A member of the Court of Examiners of the Royal Australasian College of Surgeons, Harold was highly regarded in Perth – being appointed to the Royal Perth Hospital from 1954 to 1979, to Princess Margaret Hospital for Children from 1955 to 1989 and Fremantle Hospital from 1955 to 1965.
A long term member of the board of directors of Interplast Australia (1993-2001), Harold was devoted to children and adults with cleft deformities in many developing countries of South East Asia and the Pacific. He understood the importance of training surgeons in their own environment and participated regularly in missions.
Training future plastic surgeons both home and abroad was also very important to Harold. As the plastic surgeon for aid programs under the Colombo Plan, his journey to Madura, India in 1964 heralded a long running program designed to train local medical teams in Afghanistan, Papua-New Guinea, Vanuatu, Mauritius, Indonesia, Tuvalu, Fiji, Vietnam and Laos to repair cleft deformities.
From his early days, Harold played a pivotal role in training future generations of plastic surgeons in Perth. He taught that ‘we are first and foremost to be compassionate, competent doctors, and secondarily plastic surgeons’. He was an expert observer who quickly recognised a sick child and responded to his patients’ and their family’s needs.

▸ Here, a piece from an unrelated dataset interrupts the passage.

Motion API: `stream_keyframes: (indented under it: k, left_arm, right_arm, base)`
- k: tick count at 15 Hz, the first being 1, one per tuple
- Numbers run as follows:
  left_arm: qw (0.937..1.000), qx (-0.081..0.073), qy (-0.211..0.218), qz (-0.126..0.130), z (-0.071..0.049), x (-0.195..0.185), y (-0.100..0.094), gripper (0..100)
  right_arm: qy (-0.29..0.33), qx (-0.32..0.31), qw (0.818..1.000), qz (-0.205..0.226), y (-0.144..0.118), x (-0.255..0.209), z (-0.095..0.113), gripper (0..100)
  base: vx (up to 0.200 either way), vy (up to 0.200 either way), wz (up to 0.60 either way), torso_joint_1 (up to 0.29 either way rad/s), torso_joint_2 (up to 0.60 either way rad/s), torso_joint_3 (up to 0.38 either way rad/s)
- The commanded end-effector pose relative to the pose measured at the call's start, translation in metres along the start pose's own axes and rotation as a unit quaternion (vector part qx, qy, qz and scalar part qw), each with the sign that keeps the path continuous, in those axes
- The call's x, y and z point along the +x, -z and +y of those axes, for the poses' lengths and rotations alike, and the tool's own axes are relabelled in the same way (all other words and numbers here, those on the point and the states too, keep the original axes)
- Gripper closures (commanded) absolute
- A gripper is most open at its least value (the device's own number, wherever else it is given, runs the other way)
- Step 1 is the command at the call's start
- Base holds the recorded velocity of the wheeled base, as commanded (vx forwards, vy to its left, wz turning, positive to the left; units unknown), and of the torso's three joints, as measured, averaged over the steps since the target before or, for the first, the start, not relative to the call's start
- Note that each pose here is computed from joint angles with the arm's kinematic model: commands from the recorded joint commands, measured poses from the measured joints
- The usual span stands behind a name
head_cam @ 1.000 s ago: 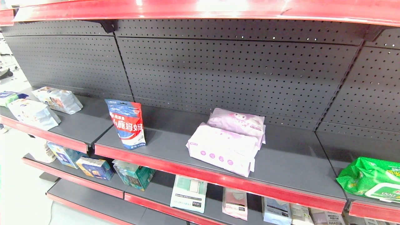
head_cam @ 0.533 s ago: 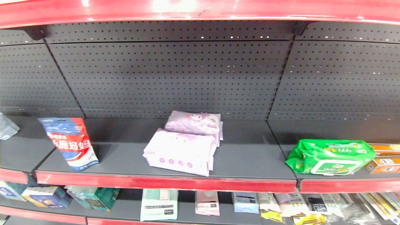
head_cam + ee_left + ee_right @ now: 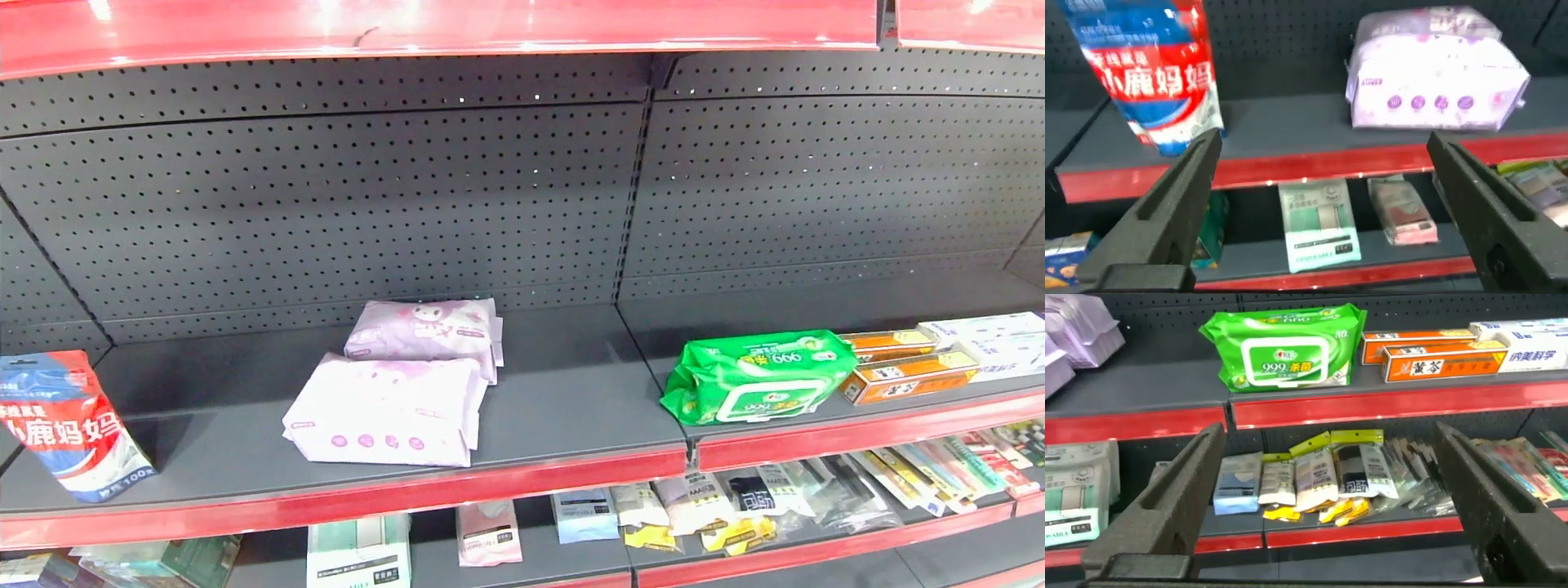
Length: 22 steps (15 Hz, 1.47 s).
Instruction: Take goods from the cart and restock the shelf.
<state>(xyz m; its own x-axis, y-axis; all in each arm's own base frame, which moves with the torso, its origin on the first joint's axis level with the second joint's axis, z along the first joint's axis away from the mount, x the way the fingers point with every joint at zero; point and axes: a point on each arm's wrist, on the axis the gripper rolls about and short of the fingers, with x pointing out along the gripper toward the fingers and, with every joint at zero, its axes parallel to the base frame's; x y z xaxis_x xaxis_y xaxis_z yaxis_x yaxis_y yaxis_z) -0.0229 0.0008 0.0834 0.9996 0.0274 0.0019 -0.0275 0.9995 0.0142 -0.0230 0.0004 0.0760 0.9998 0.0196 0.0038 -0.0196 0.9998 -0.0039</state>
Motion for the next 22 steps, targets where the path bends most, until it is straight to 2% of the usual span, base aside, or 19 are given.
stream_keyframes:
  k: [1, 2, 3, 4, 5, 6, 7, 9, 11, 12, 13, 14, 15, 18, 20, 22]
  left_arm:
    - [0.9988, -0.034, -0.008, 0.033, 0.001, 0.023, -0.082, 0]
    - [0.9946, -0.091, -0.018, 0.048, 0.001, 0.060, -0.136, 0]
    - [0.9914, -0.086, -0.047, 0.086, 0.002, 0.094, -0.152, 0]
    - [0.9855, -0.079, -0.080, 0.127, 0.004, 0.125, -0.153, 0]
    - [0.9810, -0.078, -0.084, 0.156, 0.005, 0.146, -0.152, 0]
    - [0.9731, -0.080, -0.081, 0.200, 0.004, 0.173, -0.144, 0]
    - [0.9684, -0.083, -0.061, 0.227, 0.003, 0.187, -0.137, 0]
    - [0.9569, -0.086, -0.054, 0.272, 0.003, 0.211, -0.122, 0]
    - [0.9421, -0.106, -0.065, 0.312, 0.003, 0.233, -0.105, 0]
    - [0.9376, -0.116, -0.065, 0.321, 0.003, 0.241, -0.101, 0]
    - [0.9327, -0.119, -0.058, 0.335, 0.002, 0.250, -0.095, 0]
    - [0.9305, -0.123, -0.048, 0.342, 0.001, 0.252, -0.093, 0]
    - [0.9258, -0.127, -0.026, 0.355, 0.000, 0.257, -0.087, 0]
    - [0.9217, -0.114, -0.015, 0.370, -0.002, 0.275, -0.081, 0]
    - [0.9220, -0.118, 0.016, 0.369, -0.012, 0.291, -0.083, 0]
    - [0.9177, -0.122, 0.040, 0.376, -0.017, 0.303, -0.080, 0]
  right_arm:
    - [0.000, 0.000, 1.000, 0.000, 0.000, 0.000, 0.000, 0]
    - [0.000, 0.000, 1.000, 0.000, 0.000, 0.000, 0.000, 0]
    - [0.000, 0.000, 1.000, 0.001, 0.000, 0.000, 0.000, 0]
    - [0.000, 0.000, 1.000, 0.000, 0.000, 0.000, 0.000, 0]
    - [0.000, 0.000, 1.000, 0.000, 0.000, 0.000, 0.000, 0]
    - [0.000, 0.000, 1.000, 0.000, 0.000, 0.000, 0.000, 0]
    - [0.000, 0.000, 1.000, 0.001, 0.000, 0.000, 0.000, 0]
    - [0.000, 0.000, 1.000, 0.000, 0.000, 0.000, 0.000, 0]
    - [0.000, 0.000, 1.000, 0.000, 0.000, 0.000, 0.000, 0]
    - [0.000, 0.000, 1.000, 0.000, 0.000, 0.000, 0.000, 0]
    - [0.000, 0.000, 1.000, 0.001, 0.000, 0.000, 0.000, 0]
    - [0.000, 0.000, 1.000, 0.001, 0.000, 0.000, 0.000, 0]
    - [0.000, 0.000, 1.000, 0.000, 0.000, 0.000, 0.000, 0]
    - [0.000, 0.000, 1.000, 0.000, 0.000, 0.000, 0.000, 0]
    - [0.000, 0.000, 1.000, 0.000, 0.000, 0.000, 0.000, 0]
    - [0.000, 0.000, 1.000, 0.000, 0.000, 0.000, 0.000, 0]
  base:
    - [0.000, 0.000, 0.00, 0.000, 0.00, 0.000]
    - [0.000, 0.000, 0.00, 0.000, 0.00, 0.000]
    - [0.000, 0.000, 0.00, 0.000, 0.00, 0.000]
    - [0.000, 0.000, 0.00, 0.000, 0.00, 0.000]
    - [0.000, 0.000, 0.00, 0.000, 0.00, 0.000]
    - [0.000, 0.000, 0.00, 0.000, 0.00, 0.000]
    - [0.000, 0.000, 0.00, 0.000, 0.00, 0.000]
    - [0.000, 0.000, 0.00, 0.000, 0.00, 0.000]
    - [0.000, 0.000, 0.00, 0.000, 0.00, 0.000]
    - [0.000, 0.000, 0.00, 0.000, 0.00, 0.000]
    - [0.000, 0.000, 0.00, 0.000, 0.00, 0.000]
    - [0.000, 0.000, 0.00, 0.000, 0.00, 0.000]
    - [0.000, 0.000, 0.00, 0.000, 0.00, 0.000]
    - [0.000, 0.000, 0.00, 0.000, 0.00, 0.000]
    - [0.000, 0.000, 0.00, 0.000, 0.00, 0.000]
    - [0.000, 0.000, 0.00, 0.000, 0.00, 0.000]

Artistically innovative and technically gifted, he led by example, demanding excellence in results. The current cohort of skilled Perth trained plastic surgeons owe much to the surgical legacy of Harold McComb.

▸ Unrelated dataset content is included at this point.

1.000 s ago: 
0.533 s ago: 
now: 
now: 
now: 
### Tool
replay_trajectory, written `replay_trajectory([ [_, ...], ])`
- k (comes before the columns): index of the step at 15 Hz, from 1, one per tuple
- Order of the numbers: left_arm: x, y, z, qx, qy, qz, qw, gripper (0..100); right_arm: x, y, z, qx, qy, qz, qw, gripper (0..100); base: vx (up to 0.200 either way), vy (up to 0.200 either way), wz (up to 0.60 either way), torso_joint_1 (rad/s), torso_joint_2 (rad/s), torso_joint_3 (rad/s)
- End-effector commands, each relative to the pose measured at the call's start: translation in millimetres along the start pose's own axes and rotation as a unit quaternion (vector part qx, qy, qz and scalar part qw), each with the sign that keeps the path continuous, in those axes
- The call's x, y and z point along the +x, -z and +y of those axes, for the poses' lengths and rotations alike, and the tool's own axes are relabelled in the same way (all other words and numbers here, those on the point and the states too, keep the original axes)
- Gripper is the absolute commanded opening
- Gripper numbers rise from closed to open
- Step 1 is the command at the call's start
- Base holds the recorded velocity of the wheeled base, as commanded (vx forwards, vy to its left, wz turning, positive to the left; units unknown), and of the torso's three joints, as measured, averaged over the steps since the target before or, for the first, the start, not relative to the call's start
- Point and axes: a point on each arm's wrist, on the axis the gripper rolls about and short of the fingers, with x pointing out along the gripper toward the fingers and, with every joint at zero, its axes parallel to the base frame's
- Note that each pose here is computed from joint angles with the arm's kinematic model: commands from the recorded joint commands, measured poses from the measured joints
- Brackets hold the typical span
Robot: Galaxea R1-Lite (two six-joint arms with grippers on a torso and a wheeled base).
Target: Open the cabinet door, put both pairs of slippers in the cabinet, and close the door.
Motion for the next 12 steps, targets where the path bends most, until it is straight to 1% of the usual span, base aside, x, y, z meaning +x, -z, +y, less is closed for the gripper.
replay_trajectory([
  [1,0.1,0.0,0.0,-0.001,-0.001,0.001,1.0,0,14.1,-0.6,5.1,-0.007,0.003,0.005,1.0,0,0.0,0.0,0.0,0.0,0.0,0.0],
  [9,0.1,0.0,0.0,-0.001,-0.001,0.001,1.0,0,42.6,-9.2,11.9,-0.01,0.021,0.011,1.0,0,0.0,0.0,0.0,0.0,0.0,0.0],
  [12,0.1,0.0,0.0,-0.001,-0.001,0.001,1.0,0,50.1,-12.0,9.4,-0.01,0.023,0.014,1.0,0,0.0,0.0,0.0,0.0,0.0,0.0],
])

Whilst not one for accolades, Harold greatly valued his “Distinguished Honorary Fellowship of the American Association of Plastic Surgeons” – a peer endowed award in recognition of his global contribution to the challenge of treating Cleft Lip and Palate. He was, at the time, one of only four non-American recipients in the world.
Harold’s life outside surgery was punctuated by family, a relentless thirst for knowledge and a capacity to engage with people in the pursuit of life challenges.

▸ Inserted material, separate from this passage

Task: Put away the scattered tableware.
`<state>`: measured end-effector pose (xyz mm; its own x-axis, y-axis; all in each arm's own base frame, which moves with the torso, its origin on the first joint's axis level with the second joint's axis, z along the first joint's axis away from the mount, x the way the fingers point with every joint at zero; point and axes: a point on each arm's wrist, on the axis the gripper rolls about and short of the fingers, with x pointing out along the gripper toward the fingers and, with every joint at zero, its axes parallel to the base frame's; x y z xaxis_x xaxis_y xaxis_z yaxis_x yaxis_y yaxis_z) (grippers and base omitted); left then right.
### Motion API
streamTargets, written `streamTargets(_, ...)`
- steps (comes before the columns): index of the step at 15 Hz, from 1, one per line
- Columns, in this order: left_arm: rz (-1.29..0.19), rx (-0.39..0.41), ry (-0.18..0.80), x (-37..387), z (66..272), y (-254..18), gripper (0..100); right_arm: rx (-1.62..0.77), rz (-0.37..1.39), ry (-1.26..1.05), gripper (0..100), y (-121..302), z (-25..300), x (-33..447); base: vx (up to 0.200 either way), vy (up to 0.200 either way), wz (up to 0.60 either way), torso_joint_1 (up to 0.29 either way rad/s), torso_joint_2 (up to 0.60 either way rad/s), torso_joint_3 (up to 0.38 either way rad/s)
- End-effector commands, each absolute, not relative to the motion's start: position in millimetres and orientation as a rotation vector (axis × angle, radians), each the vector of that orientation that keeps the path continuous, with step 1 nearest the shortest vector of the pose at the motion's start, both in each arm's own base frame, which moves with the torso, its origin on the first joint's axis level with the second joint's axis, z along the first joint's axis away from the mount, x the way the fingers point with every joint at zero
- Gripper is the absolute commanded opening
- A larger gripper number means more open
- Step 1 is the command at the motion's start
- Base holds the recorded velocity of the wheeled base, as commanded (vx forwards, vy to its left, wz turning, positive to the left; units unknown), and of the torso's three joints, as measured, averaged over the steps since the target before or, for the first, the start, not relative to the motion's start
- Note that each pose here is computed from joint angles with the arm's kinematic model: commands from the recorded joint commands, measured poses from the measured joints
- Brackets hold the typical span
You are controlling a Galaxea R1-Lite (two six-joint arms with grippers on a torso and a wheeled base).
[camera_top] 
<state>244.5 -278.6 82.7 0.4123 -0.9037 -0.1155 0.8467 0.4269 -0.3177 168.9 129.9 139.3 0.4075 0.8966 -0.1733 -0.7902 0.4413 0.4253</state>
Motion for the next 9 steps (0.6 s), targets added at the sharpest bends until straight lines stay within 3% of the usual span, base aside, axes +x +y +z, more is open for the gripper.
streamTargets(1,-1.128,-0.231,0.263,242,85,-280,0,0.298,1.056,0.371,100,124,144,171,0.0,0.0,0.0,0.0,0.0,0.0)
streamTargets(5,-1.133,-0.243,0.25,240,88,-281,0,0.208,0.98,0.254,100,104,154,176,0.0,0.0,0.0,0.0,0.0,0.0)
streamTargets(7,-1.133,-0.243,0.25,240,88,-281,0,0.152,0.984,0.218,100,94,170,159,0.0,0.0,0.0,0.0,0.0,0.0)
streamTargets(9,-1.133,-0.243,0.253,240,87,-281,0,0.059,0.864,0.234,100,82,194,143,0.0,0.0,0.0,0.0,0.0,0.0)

Married to Dr Athel Hockey (a medical school colleague and prominent Genetecist), the McComb’s had four sons, all of whom achieve greatly in their fields of Obstetrics and Gynaecology, Agriculture, Education and Music.
Harold had a broadacres farm in Hopetoun producing wool, sheep and grain crops. Remotely located, he achieved a commercial flying licence enabling him to fly to the farm. In latter years he returned to University to study Geology and better understand the physical world. He was an artistic painter, underwater diver, photographer and competitive sailor.
Amongst his most endearing personal assets were his interest in people, his captivating array of stories and his endless supply of jokes. He was an exemplary world citizen and a much admired mentor for so many Australian plastic surgeons. He is sadly missed , but his spirit remains.